There seems to be some contradictory opinions on Prohibition's overall effects, but what I seem to gather is that, while drinking overall went down, access to alcohol was still fairly easy (as alcohol isn't difficult to make), and the problem drinkers became more disruptive (due to consuming stronger, often poorly made stuff).
Right, but - I have never engaged in domestic abuse. I have never caused a car accident. I have never had a work accident. And yet, I drink daily.
Why should my own enjoyment of life be curtailed, simply because others can't behave themselves? That would be punishing me for others' failings, and that is unjust.
Not that agree with prohibition, I don't; but the general answer to your question is because that's how society works. Sometime you have to give something up because in net in makes things better overall.
I think you may be applying an extreme case to the general population. Very few people are waking up with a hangover from 1-3 beers with dinner, and for those people it seems like it would be a very quickly self-resolving problem.
On the other hand, if someone's waking up on a Monday with a hangover because they had 300 ml of whiskey on a Sunday night, they're not representative of the general population, they're an alcoholic.
Those are all reasons why you might restrict your own alcohol intake (disclaimer: I very nearly never drink, myself). But they are not reasons why alcohol should be prohibited or legally restricted.
> nothing better than waking up monday morning feeling like you got punched in the stomach all night and barely able to hold a straight thought with the impeding stress of having to go to work and perform. so you get painkillers, insane amounts of coffee and maybe some other drug your GP blindly prescribed you and you go on about your day barely holding together the mess that you are
This is what i call the American approach.
While the rest of the world enjoys a couple of glasses of wine with friends or at dinner and that's the end of it, the American will down three full bottles of wine by himself and proceed to destroy family, health, relationships. And then blame it on the wine.
<sarcasm> I can spend my days doing opium if I want. You can't tell me not to live on the street. </sarcasm>
All societies struggle with drugs that become a drag on the entire group. Opium in China, opium dens, crack, heroin, etc...
I think there is a rate of decay. Alcohol kills you just slow enough for people not to care.
Alcohol has just flown under the radar because it is bad, but not quite bad enough to kill people off early and reach the threshold where the majority of people realize it is bad. Alcohol drags on, and kills body just slowly enough that you can be productive and hit 50 before dying off. Then since you are 50+, everybody can chime in with explanatory excuses to cover their own drinking and say "he should have ran more", "should have eaten better".
[Edit]
Know we aren't supposed to talk about downvotes. But I am surprised that any post that is against alcohol, even on the basis of health, gets a negative reaction. When I post about alcohol being bad, I get a lot of responses from 'functional alcoholics' making pro-alcohol arguments.

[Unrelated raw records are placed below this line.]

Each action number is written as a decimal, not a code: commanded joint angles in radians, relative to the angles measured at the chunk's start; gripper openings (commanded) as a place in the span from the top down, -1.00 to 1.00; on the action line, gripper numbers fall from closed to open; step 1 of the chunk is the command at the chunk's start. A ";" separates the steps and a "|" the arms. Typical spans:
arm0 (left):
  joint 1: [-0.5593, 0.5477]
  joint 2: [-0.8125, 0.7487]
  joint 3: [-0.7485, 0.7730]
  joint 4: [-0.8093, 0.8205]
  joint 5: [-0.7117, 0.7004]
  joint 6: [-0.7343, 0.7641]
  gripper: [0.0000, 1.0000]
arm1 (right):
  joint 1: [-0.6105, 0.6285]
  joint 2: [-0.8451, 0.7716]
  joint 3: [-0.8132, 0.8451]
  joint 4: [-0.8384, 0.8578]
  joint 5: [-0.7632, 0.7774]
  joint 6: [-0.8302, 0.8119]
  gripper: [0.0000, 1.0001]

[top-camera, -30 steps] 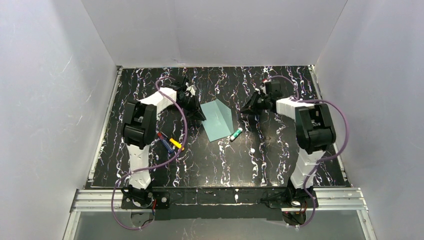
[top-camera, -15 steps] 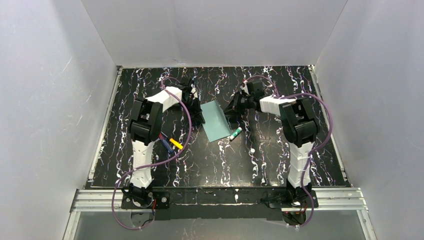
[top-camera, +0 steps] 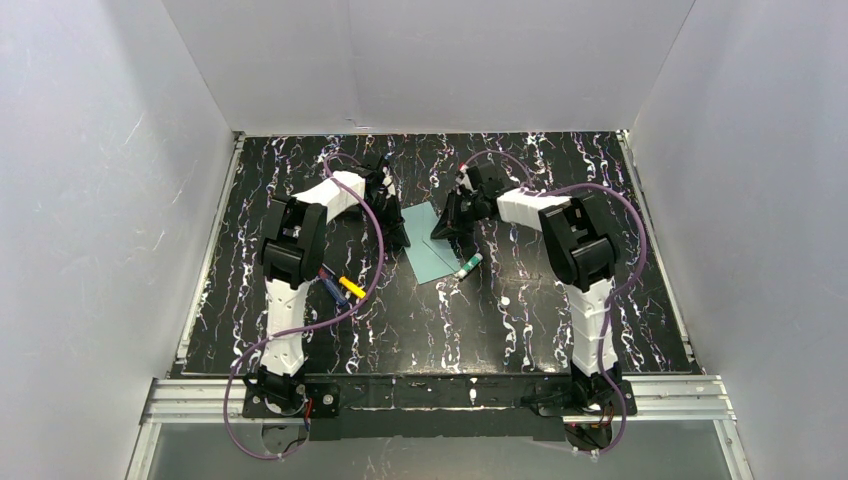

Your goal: Place the letter into the envelope and seal it

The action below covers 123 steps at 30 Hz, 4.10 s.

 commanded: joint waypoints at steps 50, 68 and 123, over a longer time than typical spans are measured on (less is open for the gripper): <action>0.058 0.043 -0.065 0.088 -0.146 -0.128 1.00 | 0.367 -0.078 -0.260 -0.359 0.595 -0.613 0.53; 0.060 0.056 -0.079 0.084 -0.167 -0.135 1.00 | 0.452 -0.162 -0.320 -0.328 0.579 -0.700 -0.12; -0.036 -0.240 -0.419 0.123 0.164 -0.067 1.00 | 0.361 -0.066 0.140 -0.356 0.553 -0.381 0.63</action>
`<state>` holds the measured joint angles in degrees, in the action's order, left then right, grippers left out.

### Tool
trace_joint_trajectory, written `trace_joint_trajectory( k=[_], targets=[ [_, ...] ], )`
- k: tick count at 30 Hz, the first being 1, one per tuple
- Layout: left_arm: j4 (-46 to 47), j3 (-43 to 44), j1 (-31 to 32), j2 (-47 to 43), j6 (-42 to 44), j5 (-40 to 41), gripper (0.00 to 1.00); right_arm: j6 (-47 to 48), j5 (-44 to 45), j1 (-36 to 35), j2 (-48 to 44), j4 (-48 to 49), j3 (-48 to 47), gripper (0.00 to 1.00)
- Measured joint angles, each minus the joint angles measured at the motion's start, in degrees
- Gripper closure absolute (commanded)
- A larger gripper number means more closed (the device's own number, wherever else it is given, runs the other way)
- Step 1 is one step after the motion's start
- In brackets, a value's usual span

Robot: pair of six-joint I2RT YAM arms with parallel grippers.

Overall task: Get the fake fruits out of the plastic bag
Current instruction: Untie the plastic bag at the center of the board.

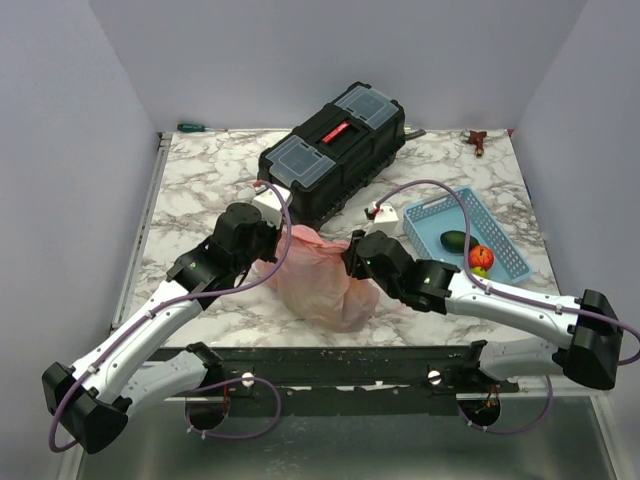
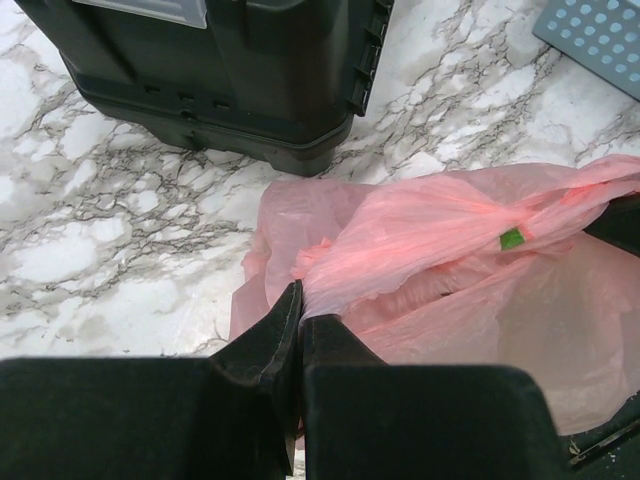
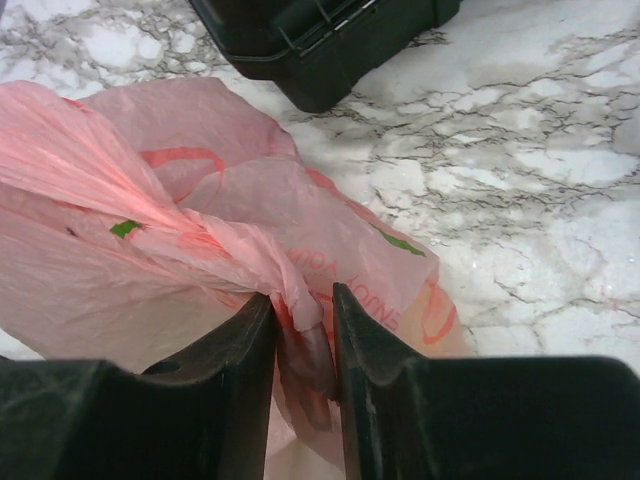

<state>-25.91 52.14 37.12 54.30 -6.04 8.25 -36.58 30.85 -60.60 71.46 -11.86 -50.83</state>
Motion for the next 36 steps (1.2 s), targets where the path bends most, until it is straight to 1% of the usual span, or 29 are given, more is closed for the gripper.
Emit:
trace_joint_trajectory(
  k=[2,5,7,9,14,15,16,18,19,22,24,29,34,35,36],
  targets=[
    [0.1,-0.1,0.0,-0.2,0.0,0.0,1.0,-0.3,-0.4,0.7,-0.3,-1.7,-0.6,0.56],
    [0.1,-0.2,-0.2,-0.6,0.0,0.0,1.0,0.2,-1.4,1.1,-1.2,-5.7,-2.0,0.34],
    [0.1,-0.2,-0.3,-0.6,0.1,0.0,1.0,1.2,-2.1,1.2,-2.1,-8.8,-4.1,0.26],
    [0.1,-0.2,-0.4,-0.6,0.2,-0.1,1.0,2.7,-2.8,1.3,-3.0,-11.4,-7.0,0.24],
    [0.1,-0.2,-0.4,-0.6,0.2,-1.7,1.0,8.4,-6.0,1.4,-3.3,-13.8,-14.8,0.22],
    [0.2,-0.2,-0.4,-0.6,0.2,-2.1,1.0,9.4,-6.6,1.4,-2.8,-14.0,-16.1,0.23],
    [0.3,-0.2,-0.4,-0.6,0.2,-2.8,1.0,10.4,-7.0,1.3,-2.1,-14.3,-17.4,0.25],
    [0.6,-0.2,-0.4,-0.8,0.2,-3.5,1.0,11.9,-7.2,0.7,-0.1,-14.5,-19.5,0.36],
    [0.7,-0.2,-0.4,-1.0,0.2,-3.9,1.0,12.5,-7.2,0.3,1.0,-14.6,-20.1,0.39],
    [1.2,-0.2,-0.4,-1.5,0.2,-4.4,1.0,13.7,-7.2,-0.7,3.8,-14.8,-20.4,0.54],
    [1.5,-0.2,-0.4,-1.5,0.2,-4.5,1.0,14.4,-7.4,-1.0,5.4,-14.8,-20.4,0.55],
    [1.4,-0.2,-0.4,-1.5,0.2,-4.8,1.0,15.3,-7.4,-1.6,7.6,-14.7,-20.4,0.53],
    [1.5,-0.2,-0.4,-1.5,0.2,-4.8,1.0,15.6,-4.4,-1.9,9.7,-14.6,-20.1,0.53],
    [1.5,-0.2,-0.4,-1.5,0.2,-4.8,1.0,15.6,-3.3,-2.0,9.9,-14.4,-19.7,0.6],
    [1.5,-0.2,-0.4,-1.5,0.2,-4.8,1.0,15.4,-1.9,-2.1,10.0,-14.1,-19.2,0.71]
  ],
)
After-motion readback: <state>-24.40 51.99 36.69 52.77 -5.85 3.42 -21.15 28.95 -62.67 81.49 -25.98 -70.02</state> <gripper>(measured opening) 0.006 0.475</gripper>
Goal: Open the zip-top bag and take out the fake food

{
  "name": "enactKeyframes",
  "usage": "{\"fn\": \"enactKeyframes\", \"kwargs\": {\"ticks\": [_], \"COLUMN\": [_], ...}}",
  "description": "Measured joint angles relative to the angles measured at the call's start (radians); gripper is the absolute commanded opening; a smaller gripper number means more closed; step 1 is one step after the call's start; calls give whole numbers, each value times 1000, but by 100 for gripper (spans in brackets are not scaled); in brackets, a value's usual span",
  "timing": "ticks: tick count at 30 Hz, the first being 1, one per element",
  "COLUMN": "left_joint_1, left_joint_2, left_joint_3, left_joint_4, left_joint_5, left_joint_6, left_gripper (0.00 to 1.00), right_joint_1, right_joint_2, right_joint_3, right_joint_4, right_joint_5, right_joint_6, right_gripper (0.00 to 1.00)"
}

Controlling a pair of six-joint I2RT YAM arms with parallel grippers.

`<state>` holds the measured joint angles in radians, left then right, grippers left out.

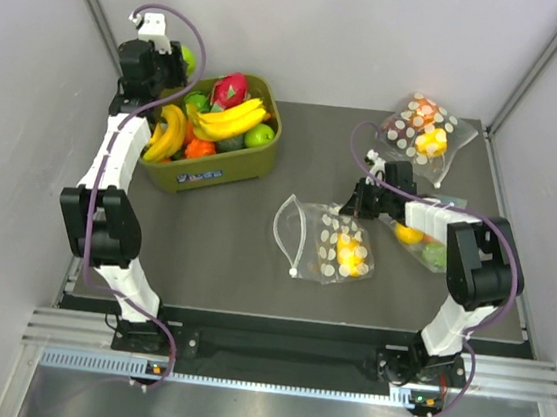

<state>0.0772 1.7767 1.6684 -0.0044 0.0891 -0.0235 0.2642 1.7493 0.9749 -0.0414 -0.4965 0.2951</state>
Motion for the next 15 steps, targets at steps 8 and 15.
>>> {"fn": "enactKeyframes", "kwargs": {"ticks": [8,15], "left_joint_1": [0,0], "left_joint_2": [0,-18], "left_joint_3": [0,-25], "left_joint_4": [2,3], "left_joint_5": [-41,-57], "left_joint_6": [16,44], "left_gripper": [61,87], "right_joint_1": [0,0], "right_joint_2": [0,0], "right_joint_3": [0,0], "right_joint_4": [-1,-2], "right_joint_5": [-7,-18], "right_joint_6": [0,0], "right_gripper": [0,0]}}
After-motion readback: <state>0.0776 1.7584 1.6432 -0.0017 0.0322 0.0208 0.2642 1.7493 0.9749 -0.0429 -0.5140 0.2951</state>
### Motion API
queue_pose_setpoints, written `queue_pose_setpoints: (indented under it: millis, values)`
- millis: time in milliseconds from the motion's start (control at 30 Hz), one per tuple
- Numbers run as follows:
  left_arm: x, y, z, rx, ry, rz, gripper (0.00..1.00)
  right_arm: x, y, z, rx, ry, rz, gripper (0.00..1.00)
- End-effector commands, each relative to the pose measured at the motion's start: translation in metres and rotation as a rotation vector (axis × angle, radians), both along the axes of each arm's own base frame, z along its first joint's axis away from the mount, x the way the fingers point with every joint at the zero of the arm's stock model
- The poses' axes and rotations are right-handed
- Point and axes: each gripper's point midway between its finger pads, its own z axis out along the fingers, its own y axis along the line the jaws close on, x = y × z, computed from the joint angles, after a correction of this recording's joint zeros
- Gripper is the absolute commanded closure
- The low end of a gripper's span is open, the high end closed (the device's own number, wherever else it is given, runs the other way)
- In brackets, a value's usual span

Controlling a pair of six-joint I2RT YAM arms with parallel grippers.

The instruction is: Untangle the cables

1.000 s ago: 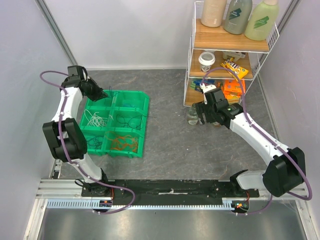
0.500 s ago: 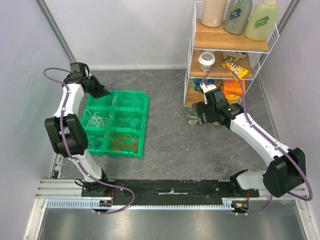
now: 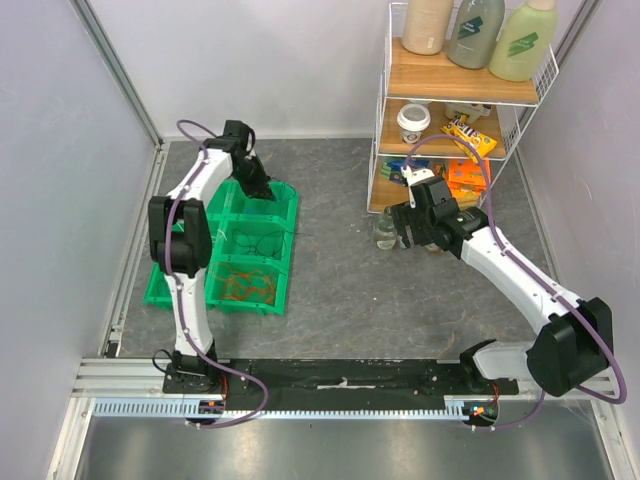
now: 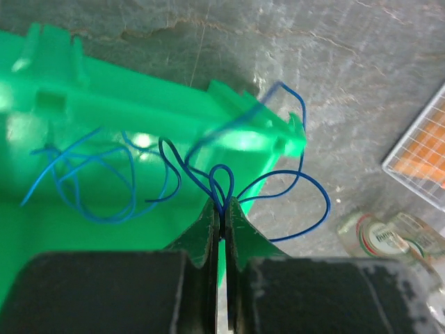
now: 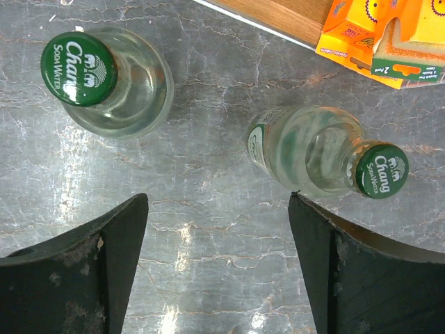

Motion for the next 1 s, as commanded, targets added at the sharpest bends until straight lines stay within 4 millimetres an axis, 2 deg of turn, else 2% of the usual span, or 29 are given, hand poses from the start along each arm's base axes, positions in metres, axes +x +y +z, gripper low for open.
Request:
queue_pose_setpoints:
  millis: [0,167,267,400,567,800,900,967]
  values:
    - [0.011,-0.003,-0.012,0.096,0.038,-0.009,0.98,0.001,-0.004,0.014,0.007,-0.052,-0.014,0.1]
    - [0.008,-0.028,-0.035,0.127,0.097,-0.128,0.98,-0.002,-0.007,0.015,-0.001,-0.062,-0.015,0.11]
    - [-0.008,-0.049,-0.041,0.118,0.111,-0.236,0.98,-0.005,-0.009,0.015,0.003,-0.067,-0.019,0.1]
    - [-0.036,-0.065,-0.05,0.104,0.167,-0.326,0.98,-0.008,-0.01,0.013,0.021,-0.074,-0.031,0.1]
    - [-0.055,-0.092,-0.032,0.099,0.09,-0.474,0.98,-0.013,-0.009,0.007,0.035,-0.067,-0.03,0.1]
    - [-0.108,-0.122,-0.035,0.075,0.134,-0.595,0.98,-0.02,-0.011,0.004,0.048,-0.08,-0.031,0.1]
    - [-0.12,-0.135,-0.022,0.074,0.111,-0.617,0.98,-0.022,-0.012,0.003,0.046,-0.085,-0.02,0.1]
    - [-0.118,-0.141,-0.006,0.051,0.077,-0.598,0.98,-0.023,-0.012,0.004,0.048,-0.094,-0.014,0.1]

I'm not totally sure there isn't a lot of Alcohol Industry bots, or shills, that flood HN when these articles come out.
It is a little too much push back.
Like the pro-alcohol group aren't just chilling, it's like an overwhelming anger.
Like "stop trying to take my alcohol away from me, I don't need it, it's just for fun, I'm ok, don't take it, I'm perfectly fine, I hate you"
Productivity is just one of several things the article identifies as a problem. They don't even spend that much time on it relative to others like violence and healthcare costs, which are obviously all of our problem.
Also, I don't see anywhere in the article where the author says "these restrictions should do the trick". They talk about a few attempts to restrict alcohol, but mostly their conclusion is "we don't know yet if this is working" or "we don't know this would work here." They're not shying away from the complexity.
They end by just advocating that individuals stop contributing to alcohol's position as a "normal" thing.
We are all in this together, our behaviors are all shared problems. The more important lesson from prohibition is that prohibition just doesn't work. There may be other ways to disincentivize the behavior though. If there was a way to do it, we would all save tons of money on health care, have less drunk driving deaths, less deaths due to various violence, get more done, etc etc
Prohibition does work provided the culture around drinking changes. Look at countries where alcohol is prohibited much lower rates of cirrhosis and alcohol related diseases. US prohibition didn’t work because most of US culture was not ready to give up alcohol and it was only implemented for about less than a decade. But if alcohol was banned for a larger time period, more education and cultural shift efforts, and more uniform enforcement, we would see much better outcomes and cultural attitudes change.
Yes, we just need to try harder. Maybe institute a special anti-alcohol secret police, or put people in prison for 25-life if they drink. The Rockerfeller laws were super great, we need more of that.
We could also provide incentives for people to stay inside and play around with their phones, that will encourage less drinking. Also, it seems like, when people get together, they often drink, so maybe we could make assembling in large groups illegal.
Finally, I've read that breathing exercises like left nostril breathing can induce altered states similar to drunkenness, and also that taking OTC pills like sleeping pills can cause inebriation. We should ban all psychoactive OTC pills and keep a close eye on people doing yoga.
You make fun and light of efforts to limit the effects on toxins on society, but I’m sure if you saw people dying as a result of alcoholic cirrhosis or the many diseases and incidents occurring from alcohol abuse you would change your mind if you are a reasonable person, about the current drinking culture.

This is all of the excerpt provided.